- [Task brief]: All of the records below are to be given again word for word, with the pictures removed.

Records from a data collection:
────────

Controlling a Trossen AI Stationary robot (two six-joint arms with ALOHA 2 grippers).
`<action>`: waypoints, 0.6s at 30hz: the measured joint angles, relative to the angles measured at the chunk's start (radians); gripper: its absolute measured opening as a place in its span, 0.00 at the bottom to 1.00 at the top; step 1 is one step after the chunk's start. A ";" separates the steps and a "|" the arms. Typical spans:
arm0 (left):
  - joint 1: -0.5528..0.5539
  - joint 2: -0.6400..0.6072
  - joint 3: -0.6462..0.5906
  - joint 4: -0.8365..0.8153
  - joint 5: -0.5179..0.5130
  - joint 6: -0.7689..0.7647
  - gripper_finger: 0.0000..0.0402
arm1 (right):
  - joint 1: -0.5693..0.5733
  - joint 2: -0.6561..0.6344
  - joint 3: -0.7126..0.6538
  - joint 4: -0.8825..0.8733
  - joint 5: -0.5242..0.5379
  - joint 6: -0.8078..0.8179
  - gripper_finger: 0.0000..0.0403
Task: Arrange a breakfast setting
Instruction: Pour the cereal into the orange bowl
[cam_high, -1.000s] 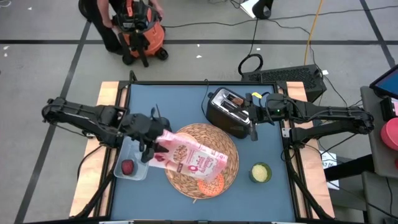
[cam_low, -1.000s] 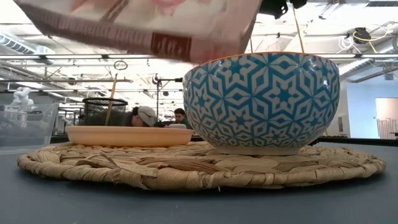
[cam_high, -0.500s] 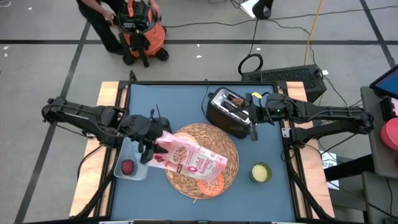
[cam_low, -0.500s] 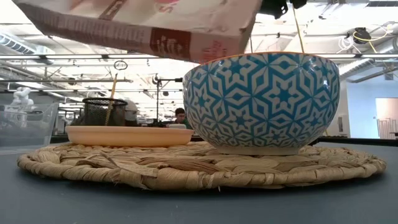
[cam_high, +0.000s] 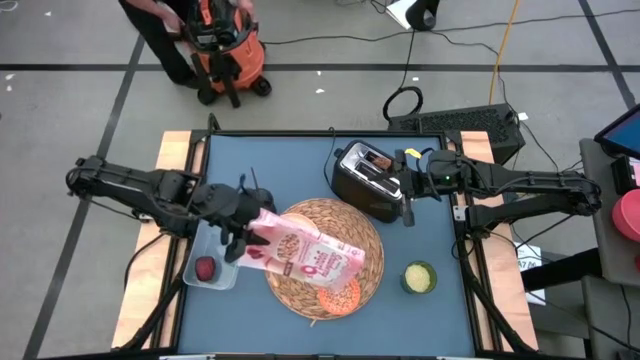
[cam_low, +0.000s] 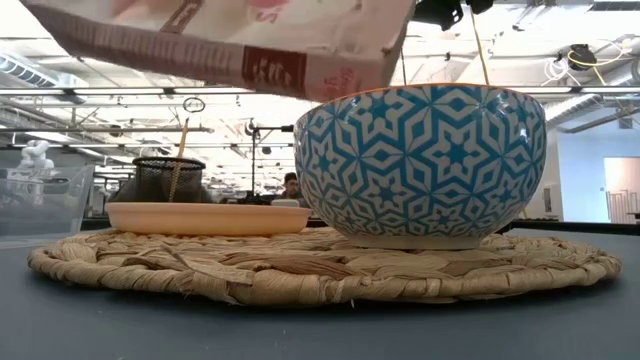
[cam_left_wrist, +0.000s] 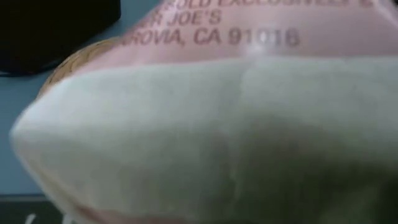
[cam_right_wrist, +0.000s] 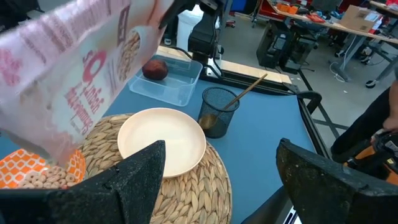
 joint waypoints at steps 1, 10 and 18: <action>0.000 0.002 0.000 -0.003 0.004 0.000 0.41 | 0.000 0.000 0.000 0.000 0.000 0.000 0.73; -0.012 -0.027 0.001 -0.003 -0.021 -0.017 0.41 | 0.000 0.000 0.000 0.000 0.000 0.001 0.73; -0.014 -0.007 0.000 0.017 0.016 -0.051 0.41 | 0.000 0.000 0.000 0.000 0.000 0.000 0.73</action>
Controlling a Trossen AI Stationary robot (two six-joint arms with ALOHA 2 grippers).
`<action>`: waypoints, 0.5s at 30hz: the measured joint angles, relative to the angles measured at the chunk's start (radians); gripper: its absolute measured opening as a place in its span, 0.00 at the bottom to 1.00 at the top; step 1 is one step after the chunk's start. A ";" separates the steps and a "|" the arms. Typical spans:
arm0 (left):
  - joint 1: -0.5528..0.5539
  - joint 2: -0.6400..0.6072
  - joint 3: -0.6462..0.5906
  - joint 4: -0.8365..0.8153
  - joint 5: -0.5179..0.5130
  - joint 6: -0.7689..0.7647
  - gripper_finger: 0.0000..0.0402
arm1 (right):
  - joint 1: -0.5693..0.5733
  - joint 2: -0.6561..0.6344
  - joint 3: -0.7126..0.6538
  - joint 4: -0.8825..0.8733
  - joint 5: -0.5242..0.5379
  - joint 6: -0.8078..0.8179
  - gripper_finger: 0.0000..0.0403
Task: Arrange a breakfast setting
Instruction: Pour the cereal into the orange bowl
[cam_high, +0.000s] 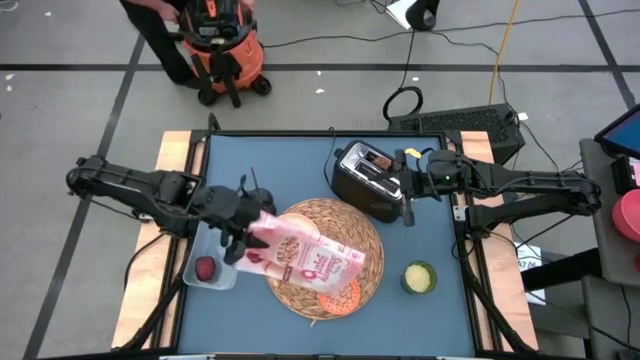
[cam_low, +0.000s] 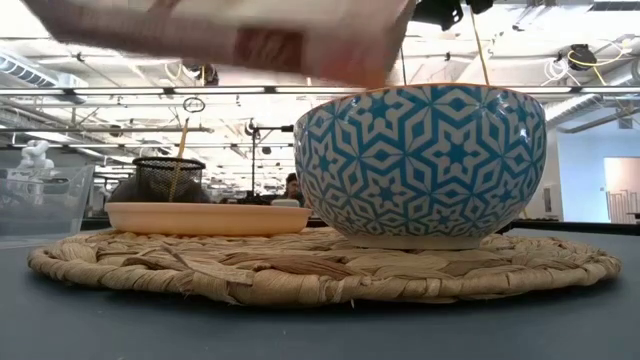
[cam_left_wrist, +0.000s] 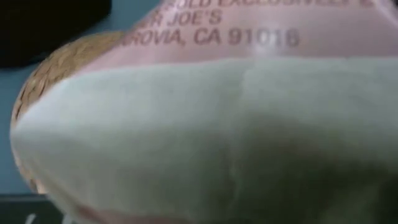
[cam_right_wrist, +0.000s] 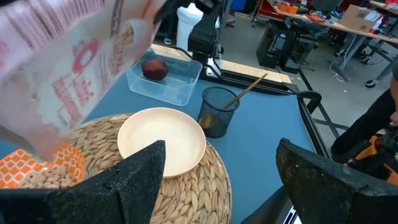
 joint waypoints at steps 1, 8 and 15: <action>0.000 -0.005 0.000 -0.002 -0.002 -0.001 0.41 | 0.000 0.000 0.000 0.000 0.000 0.000 0.73; -0.011 0.014 0.000 -0.032 -0.023 0.003 0.41 | 0.000 0.000 0.000 0.000 0.000 0.000 0.73; -0.006 0.006 0.000 -0.022 -0.003 -0.027 0.41 | 0.000 0.000 0.000 0.000 0.000 0.000 0.73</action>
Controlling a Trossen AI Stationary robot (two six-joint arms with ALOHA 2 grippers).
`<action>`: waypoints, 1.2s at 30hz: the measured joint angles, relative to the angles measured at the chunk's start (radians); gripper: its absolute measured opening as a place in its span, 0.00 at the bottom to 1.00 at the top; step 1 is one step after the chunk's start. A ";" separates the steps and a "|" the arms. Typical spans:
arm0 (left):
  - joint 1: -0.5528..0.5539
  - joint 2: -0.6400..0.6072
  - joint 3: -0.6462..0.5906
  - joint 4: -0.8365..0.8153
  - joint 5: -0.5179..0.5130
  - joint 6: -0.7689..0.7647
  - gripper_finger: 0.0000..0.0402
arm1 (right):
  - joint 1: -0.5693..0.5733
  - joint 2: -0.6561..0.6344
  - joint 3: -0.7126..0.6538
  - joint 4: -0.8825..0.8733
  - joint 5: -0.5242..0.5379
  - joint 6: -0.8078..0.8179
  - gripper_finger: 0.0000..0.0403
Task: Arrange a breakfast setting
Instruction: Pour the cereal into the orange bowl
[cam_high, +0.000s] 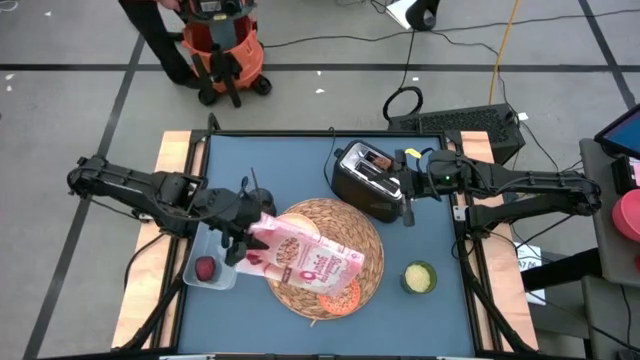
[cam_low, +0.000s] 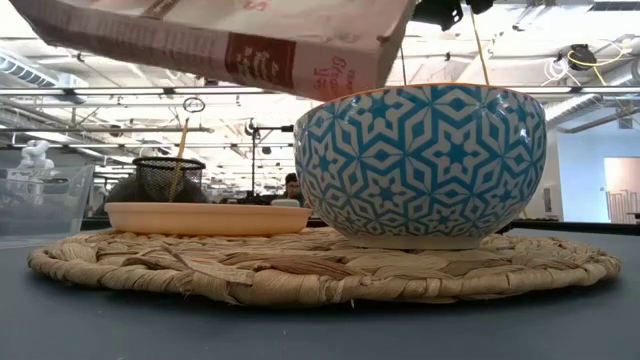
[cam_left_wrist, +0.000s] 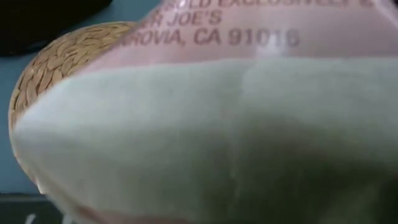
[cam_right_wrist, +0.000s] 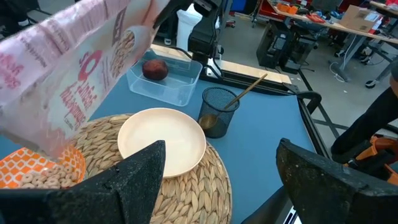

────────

- [Exercise response]:
Controlling a Trossen AI Stationary robot (two six-joint arms with ALOHA 2 grippers).
`<action>`: waypoints, 0.6s at 30hz: the measured joint angles, relative to the angles measured at the chunk's start (radians); gripper: its absolute measured opening as a place in its span, 0.00 at the bottom to 1.00 at the top; step 1 is one step after the chunk's start. A ";" separates the steps and a "|" the arms. Typical spans:
arm0 (left):
  - joint 1: -0.5528..0.5539
  - joint 2: -0.6400..0.6072
  - joint 3: -0.6462..0.5906
  - joint 4: -0.8365..0.8153
  - joint 5: -0.5179..0.5130
  - joint 6: -0.7689..0.7647
  - gripper_finger: 0.0000..0.0402
arm1 (right):
  - joint 1: -0.5693..0.5733
  - joint 2: -0.6561..0.6344
  - joint 3: -0.7126..0.6538
  - joint 4: -0.8825..0.8733
  - joint 5: -0.5242..0.5379
  - joint 6: -0.8078..0.8179
  - gripper_finger: 0.0000..0.0403
Task: Arrange a breakfast setting
Instruction: Pour the cereal into the orange bowl
[cam_high, -1.000s] 
[cam_low, -1.000s] 
[cam_high, -0.500s] 
[cam_low, -0.500s] 
[cam_high, +0.000s] 
[cam_low, +0.000s] 
[cam_left_wrist, +0.000s] 
[cam_right_wrist, +0.000s] 
 joint waypoints at steps 1, 10 and 18: <action>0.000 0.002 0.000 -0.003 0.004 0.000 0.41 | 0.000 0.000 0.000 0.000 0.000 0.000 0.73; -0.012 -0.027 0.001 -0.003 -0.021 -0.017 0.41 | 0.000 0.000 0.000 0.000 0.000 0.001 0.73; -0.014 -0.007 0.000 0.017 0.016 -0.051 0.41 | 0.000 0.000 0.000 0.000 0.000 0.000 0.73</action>
Controlling a Trossen AI Stationary robot (two six-joint arms with ALOHA 2 grippers).
`<action>`: waypoints, 0.5s at 30hz: the measured joint angles, relative to the angles measured at the chunk's start (radians); gripper: its absolute measured opening as a place in its span, 0.00 at the bottom to 1.00 at the top; step 1 is one step after the chunk's start. A ";" separates the steps and a "|" the arms. Typical spans:
arm0 (left):
  - joint 1: -0.5528..0.5539
  - joint 2: -0.6400..0.6072
  - joint 3: -0.6462..0.5906
  - joint 4: -0.8365..0.8153
  - joint 5: -0.5179..0.5130
  - joint 6: -0.7689..0.7647
  - gripper_finger: 0.0000..0.0402
arm1 (right):
  - joint 1: -0.5693..0.5733
  - joint 2: -0.6561..0.6344
  - joint 3: -0.7126..0.6538
  - joint 4: -0.8825..0.8733
  - joint 5: -0.5242..0.5379
  - joint 6: -0.8078..0.8179
  - gripper_finger: 0.0000..0.0403
Task: Arrange a breakfast setting
Instruction: Pour the cereal into the orange bowl
[cam_high, +0.000s] 
[cam_low, +0.000s] 
[cam_left_wrist, +0.000s] 
[cam_right_wrist, +0.000s] 
 joint waypoints at steps 1, 8 and 15: <action>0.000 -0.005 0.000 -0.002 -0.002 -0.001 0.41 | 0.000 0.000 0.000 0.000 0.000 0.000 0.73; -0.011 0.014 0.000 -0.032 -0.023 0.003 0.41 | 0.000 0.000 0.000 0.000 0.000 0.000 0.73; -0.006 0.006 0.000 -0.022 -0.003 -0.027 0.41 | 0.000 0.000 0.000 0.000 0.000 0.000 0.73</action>
Controlling a Trossen AI Stationary robot (two six-joint arms with ALOHA 2 grippers).
`<action>`: waypoints, 1.2s at 30hz: the measured joint angles, relative to the angles measured at the chunk's start (radians); gripper: its absolute measured opening as a place in its span, 0.00 at the bottom to 1.00 at the top; step 1 is one step after the chunk's start. A ";" separates the steps and a "|" the arms. Typical spans:
arm0 (left):
  - joint 1: -0.5528..0.5539
  - joint 2: -0.6400..0.6072
  - joint 3: -0.6462..0.5906
  - joint 4: -0.8365..0.8153
  - joint 5: -0.5179..0.5130
  - joint 6: -0.7689..0.7647
  - gripper_finger: 0.0000..0.0402
arm1 (right):
  - joint 1: -0.5693..0.5733
  - joint 2: -0.6561..0.6344
  - joint 3: -0.7126..0.6538
  - joint 4: -0.8825..0.8733
  - joint 5: -0.5242..0.5379
  - joint 6: -0.8078..0.8179
  - gripper_finger: 0.0000..0.0403
Task: Arrange a breakfast setting
Instruction: Pour the cereal into the orange bowl
[cam_high, +0.000s] 
[cam_low, +0.000s] 
[cam_left_wrist, +0.000s] 
[cam_right_wrist, +0.000s] 

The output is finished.